Author: William Carew Hazlitt
Publisher:
Published: 1903
Total Pages: 462
ISBN-13:
DOWNLOAD EBOOKAuthor: Maggs Bros
Publisher:
Published: 1926
Total Pages: 548
ISBN-13:
DOWNLOAD EBOOKAuthor: Pamela L. Cheek
Publisher: University of Pennsylvania Press
Published: 2019-08-30
Total Pages: 281
ISBN-13: 0812296362
DOWNLOAD EBOOKOver the course of the long eighteenth century, a network of some fifty women writers, working in French, English, Dutch, and German, staked out a lasting position in the European literary field. These writers were multilingual and lived for many years outside of their countries of origin, translated and borrowed from each others' works, attended literary circles and salons, and fashioned a transnational women's literature characterized by highly recognizable codes. Drawing on a literary geography of national types, women writers across Western Europe read, translated, wrote, and rewrote stories about exceptional young women, literary heroines who transcend the gendered destiny of their distinctive cultural and national contexts. These transcultural heroines struggle against the cultural constraints determining the sexualized fates of local girls. In Heroines and Local Girls, Pamela L. Cheek explores the rise of women's writing as a distinct, transnational category in Britain and Europe between 1650 and 1810. Starting with an account of a remarkable tea party that brought together Frances Burney, Sophie von La Roche, and Marie Elisabeth de La Fite in conversation about Stéphanie de Genlis, she excavates a complex community of European and British women authors.
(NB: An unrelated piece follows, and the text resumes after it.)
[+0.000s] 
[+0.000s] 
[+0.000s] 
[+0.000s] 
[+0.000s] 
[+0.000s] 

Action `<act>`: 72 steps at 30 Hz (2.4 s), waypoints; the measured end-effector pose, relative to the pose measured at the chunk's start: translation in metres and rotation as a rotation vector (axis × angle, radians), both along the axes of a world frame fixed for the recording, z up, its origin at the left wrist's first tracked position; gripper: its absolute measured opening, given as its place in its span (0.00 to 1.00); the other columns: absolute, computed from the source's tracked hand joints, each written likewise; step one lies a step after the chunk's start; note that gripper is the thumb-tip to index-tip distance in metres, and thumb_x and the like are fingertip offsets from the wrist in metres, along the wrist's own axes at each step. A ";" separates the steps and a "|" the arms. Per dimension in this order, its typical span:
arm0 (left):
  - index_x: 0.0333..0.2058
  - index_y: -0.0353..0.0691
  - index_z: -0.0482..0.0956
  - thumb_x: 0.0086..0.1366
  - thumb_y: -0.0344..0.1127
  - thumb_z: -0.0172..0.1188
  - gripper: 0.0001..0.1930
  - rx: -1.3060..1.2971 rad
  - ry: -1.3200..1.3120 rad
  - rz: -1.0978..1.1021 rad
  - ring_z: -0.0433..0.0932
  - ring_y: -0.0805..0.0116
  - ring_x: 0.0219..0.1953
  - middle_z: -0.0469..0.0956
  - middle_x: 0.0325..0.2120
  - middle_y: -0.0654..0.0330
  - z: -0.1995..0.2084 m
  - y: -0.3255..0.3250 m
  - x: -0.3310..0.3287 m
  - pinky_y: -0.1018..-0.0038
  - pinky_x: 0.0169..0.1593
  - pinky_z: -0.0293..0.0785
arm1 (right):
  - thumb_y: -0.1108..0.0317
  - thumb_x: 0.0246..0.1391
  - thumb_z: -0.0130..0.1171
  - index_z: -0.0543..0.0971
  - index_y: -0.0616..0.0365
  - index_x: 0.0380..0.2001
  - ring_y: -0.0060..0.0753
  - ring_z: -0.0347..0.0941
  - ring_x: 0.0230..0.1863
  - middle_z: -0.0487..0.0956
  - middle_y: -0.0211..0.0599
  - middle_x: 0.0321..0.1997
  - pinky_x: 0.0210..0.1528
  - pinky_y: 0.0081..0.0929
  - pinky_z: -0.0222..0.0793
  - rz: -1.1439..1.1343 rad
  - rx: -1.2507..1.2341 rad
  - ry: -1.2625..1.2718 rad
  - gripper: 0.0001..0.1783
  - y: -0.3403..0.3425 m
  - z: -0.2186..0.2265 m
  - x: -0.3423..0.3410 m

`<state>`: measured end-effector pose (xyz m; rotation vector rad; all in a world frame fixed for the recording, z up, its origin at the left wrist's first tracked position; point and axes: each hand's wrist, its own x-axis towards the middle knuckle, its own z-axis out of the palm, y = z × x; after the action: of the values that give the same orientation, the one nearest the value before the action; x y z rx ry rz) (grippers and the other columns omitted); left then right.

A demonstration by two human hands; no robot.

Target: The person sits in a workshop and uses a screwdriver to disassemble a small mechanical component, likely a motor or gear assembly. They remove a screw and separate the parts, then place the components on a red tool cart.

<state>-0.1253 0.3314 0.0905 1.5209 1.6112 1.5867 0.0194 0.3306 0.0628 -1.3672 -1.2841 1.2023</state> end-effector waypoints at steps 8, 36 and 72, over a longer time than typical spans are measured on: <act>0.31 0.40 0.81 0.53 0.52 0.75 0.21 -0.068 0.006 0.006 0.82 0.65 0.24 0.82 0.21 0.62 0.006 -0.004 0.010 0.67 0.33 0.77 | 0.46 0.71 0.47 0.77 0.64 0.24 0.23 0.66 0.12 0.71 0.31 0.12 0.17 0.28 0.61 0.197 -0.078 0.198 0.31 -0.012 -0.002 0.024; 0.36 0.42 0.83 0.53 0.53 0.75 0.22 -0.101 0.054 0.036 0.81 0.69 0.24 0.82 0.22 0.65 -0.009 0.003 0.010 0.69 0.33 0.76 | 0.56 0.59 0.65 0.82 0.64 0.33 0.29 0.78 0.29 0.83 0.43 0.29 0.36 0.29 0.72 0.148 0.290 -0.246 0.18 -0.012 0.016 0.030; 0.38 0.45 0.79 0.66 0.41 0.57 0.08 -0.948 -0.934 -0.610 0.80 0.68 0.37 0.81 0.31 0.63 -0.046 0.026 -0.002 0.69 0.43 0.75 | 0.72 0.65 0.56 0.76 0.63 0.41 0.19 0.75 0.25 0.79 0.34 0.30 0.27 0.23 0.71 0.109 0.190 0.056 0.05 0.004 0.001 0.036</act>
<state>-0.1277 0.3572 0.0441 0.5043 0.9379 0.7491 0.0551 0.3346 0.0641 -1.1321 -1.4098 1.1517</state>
In chapters that incorporate history, network theory, and feminist literary history, she examines the century-and-a-half literary lineage connecting Madame de Maintenon to Mary Wollstonecraft, including Charlotte Lennox and Françoise de Graffigny and their radical responses to sexual violence. Neither simply a reaction to, nor collusion with, patriarchal and national literary forms but, rather, both, women's writing offered an invitation to group membership through a literary project of self-transformation. In so doing, argues Cheek, women's writing was the first modern literary category to capitalize transnationally on the virtue of identity, anticipating the global literary marketplace's segmentation of affinity-based reading publics, and continuing to define women's writing to this day.
Author: Paula de Pando
Publisher: BRILL
Published: 2018-08-13
Total Pages: 202
ISBN-13: 9004379347
DOWNLOAD EBOOKIn John Banks’s Female Tragic Heroes, Paula de Pando offers the first monograph on Restoration playwright John Banks. De Pando analyses Banks’s civic model of she-tragedy in terms of its successful adaptation of early modern literary traditions and its engagement with contemporary political and cultural debates. Using Tudor queens as tragic heroes and specifically addressing female audiences, patrons and critics, Banks made women rather than men the subject of tragedy, revolutionising drama and influencing depictions of gender, politics, and history in the long eighteenth century.